After a while, you have reached what looks like a fast food restaurant. As you are really hungry, you decide to go inside. Be careful though.
It wasn’t a fast-food restaurant like I’d hoped.
The neon sign above the gateway was impossible for me to read, because if there’s anything worse for my dyslexia than regular English, it’s red cursive neon English.
“What the heck does that say?” I asked.
Grover translated: “Aunty Em’s Garden Gnome Emporium.”

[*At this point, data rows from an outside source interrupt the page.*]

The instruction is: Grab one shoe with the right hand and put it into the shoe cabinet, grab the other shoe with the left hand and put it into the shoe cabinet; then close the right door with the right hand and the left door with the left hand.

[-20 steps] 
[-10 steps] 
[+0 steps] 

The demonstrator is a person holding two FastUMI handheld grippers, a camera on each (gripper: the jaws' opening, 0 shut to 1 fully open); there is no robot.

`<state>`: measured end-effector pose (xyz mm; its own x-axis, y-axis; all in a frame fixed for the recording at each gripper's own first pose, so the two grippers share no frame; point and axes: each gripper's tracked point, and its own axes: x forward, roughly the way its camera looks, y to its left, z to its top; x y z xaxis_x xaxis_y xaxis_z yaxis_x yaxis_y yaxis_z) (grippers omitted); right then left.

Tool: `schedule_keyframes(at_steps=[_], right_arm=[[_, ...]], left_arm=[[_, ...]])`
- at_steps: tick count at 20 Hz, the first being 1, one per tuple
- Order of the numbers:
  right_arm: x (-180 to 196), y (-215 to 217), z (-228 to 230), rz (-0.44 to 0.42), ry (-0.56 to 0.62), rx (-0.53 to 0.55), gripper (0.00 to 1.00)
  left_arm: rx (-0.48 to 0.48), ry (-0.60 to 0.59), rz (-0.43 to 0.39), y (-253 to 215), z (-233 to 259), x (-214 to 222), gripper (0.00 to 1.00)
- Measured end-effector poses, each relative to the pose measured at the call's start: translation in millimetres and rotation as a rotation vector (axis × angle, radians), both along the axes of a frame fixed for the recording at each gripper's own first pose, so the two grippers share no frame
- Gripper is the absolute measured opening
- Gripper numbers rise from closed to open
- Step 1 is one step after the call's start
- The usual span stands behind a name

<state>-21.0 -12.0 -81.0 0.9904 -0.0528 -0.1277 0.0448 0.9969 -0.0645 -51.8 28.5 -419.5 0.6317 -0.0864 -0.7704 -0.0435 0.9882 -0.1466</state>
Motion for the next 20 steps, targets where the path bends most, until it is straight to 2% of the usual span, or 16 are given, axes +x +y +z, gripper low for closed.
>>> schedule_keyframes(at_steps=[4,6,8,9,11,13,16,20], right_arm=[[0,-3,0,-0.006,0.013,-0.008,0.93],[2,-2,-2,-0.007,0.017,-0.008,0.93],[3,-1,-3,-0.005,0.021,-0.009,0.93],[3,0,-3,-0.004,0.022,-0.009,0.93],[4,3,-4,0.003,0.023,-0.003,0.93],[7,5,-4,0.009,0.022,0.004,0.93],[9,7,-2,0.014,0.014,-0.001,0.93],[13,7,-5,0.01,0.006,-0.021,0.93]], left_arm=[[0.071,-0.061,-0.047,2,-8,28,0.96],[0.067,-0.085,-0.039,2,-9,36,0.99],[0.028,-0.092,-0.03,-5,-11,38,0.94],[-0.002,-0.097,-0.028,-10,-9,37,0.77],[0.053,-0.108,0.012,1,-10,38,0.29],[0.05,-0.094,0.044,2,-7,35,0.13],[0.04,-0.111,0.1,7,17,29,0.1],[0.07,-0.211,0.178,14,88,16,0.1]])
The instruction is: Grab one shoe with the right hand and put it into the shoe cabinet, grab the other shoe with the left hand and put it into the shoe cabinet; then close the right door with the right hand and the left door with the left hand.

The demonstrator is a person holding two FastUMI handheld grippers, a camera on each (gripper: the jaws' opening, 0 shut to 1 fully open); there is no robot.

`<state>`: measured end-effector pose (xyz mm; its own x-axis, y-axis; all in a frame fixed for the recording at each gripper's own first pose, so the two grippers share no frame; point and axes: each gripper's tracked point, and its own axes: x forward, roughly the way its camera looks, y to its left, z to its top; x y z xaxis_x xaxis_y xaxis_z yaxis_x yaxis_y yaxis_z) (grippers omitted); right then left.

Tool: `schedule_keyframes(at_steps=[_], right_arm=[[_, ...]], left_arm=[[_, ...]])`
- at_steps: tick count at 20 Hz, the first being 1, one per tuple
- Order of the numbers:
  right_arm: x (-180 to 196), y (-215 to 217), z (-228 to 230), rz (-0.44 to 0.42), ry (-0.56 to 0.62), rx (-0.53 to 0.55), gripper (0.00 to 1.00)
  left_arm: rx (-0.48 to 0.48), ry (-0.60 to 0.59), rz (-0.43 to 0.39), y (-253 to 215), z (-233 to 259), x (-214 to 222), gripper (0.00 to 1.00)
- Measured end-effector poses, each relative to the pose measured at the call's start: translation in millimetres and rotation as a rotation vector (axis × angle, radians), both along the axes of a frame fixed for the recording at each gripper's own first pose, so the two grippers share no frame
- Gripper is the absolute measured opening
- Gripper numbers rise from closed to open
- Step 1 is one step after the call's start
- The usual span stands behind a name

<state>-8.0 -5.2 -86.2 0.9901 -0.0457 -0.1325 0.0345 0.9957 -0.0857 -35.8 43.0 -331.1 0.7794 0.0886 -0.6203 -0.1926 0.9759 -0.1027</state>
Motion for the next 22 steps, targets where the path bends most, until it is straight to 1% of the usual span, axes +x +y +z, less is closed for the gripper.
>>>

The front lot was a forest of statues: cement animals, cement children, even a cement satyr playing the pipes, which gave Grover the creeps. Then the door creaked open, and standing in front of us was a tall woman.
Go ahead, call me an idiot for walking into a strange lady’s shop like that just because I was hungry.
“Ah,” Aunty Em said sadly. “You notice some of my creations do not turn out well. They are marred. They do not sell. The face is the hardest to get right. Always the face.”
“You make these statues yourself ?” I asked.
“Oh, yes. Once upon a time, I had two sisters to help me in the business, but they have passed on, and Aunty Em is alone. I have only my statues. This is why I make them, you see. They are my company.” The sadness in her voice sounded so deep and so real that I couldn’t help feeling sorry for her.
Annabeth had stopped eating. She sat forward and said, “Two sisters?”
“It’s a terrible story,” Aunty Em said. “Not one for children, really. You see, Annabeth, a bad woman was jealous of me, long ago, when I was young. I had a…a boyfriend, you know, and this bad woman was determined to break us apart. She caused a terrible accident. My sisters stayed by me. They shared my bad fortune as long as they could, but eventually they passed on. They faded away. I alone have survived, but at a price. Such a price.”
….
“Look away from her!” Annabeth shouted.
Then I heard a strange, rasping sound above me. My eyes rose to Aunty Em’s hands, which had turned gnarled and warty, with sharp bronze talons for fingernails.
Her hair was moving, writhing like serpents. Aunty Em. Aunty “M.” How could I have been so stupid? Think, I told myself. How did Medusa die in the myth?
“You have to cut her head off.”
I slashed up with my sword, heard a sickening shlock! Something fell to the ground next to my foot. It took all my willpower not to look. I could feel warm ooze soaking into my sock, little dying snake heads tugging at my shoelaces.
“Oh, yuck,” Grover said. Annabeth came up next to me, her eyes fixed on the sky. She was holding Medusa’s black veil. She said, “Don’t move.”
Very, very carefully, without looking down, she knelt and draped the monster’s head in black cloth, then picked it up. It was still dripping green juice.
TASK: Medusa is now dead but her life was very interesting and pretty tragic.
Find out about Medusa’s story.
Now try to think how she was feeling all these years stuck at the Gnome Emporium and write a diary entry from her point of view (you should write around 6-7 sentences). Write the diary here.